If the Swift is light,I'd go with that-otherwise ditto to Xdeano.


----------



## Fallguy (Jan 23, 2004)

I can't speak for the others but I love my 243. 3-9 scope is nice for calling since sometimes too much magnification can hurt you on the chargers. That 7mm you said has a 14 power scope..what is it's lowest magnification? I have a 4.5-14 on my 223 and I leave it on 5 most of the time and only turn it to 14x when I have one standing for the shot.


----------



## spitfire_er (Jan 23, 2010)

Yeah, the 7mm has a 4.5-14. The swift weights prob about 10 lbs too. Most of my rifles are heavy barreled customs. The swift has a 5 contour barrel, but i'm limited to 55 gr bullets with the twist. I'm leaning towards the 6.5 just because of its light weight and I haven't shot it as much as the others and I would like some trigger time with it. I won't be walking too much so weight is not a huge issue. The only crappy thing about the 6.5 is that I have not fully accurized it yet, but it's still shoots around 3/4" at 100, the others do at least 1/2" or better on a good day.

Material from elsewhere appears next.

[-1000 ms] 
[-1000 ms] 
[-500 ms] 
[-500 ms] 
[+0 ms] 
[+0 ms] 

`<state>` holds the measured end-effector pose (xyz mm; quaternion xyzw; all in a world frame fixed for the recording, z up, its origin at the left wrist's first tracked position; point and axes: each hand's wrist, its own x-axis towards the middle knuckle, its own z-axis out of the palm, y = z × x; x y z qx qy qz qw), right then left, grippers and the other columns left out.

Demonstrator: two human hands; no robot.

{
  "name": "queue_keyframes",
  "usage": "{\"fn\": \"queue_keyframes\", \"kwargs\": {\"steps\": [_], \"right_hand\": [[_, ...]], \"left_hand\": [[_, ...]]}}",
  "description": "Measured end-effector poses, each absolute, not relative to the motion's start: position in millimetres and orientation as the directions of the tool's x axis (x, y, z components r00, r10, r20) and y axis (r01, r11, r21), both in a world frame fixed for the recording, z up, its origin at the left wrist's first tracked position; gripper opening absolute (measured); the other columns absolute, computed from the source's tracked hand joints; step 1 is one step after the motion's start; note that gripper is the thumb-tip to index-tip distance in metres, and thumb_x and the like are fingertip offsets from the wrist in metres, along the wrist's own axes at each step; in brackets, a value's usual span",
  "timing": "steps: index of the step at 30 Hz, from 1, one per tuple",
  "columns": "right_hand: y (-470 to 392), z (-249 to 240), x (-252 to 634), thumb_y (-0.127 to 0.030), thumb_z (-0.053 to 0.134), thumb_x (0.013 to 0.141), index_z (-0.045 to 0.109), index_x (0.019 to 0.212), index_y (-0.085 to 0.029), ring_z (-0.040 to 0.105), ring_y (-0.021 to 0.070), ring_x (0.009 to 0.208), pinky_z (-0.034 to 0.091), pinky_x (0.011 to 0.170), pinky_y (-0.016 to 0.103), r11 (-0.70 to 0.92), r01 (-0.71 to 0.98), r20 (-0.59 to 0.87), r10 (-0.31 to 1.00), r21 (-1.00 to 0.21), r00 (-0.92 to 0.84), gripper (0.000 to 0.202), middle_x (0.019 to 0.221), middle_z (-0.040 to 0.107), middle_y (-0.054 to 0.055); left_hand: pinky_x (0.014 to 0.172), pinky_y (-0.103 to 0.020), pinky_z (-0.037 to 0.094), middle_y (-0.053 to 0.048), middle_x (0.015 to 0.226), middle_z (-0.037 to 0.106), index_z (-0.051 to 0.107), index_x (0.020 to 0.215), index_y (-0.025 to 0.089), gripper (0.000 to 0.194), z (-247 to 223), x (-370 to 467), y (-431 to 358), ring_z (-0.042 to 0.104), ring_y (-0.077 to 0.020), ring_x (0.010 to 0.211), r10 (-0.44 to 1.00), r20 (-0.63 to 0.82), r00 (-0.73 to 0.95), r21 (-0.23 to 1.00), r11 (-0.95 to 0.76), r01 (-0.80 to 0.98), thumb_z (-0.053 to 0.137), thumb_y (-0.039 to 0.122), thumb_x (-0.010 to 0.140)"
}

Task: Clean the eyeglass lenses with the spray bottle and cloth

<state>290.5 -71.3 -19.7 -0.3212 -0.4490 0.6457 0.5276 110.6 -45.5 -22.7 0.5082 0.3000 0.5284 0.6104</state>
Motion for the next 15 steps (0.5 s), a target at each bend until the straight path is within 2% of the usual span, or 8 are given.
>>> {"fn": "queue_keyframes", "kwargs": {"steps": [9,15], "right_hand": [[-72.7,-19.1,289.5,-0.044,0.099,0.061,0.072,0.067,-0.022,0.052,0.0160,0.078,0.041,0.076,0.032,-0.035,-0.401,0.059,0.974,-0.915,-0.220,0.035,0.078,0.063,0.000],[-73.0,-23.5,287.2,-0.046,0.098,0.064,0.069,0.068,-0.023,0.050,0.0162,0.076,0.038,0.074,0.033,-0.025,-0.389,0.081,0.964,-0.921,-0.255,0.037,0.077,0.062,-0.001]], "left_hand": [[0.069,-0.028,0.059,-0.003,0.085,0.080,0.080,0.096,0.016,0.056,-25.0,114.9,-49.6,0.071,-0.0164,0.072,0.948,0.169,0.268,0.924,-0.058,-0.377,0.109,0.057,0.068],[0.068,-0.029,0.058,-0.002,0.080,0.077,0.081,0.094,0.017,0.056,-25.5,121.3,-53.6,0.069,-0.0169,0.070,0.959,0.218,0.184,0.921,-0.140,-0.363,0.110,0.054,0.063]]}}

I'm expecting some shots up to & possibly past 500 yards....... open country! so maybe I'll give the old 6.5-06 a try.

The .243 is my go to rifle for deer hunting, with the 7mm as a back up. So I have bucked both of these around before.


----------



## kingcanada (Sep 19, 2009)

all will make a big hole, so i would take the one that performs best for you at longer ranges. if you have been fortunate enough to use a range were you can shoot out past 300 or at least to 300 yards, then it should be an easy choice. if not, i will say that 100 yard groups don't always indicate what happens at longer ranges. if this is the case, then take the one that you shoot best with. good luck and post pics when the hunt is done! :thumb:


----------



## spitfire_er (Jan 23, 2010)

well today I narrowed the field down to two. I just put the 6.5-06 together a few weeks ago and took it out today... and well....It needs some work. Was shooting 2-3" @ 100 groups off a good bench. It's a light barrel and it is not shooting good enough for me yet so that one is on the back burner.

I think I'll just end up taking the 7mm cause that's the one I have the most ammo loaded up for.


----------



## kingcanada (Sep 19, 2009)

i used to have a 6.5-06, it never did much for me so i went with something else. mine never lived up to my expectations, but i did bust a few coyotes with it on a few windy days.


----------



## spitfire_er (Jan 23, 2010)

Went out this morning for about 3 hours and saw three coyotes. Took the .243 and took a couple shots at about 700 yards and missed by about a foot both times before they ducked for cover in the tree line. First shot was a fouling shot, so I only missed once!  :sniper: :sniper: :sniper:


----------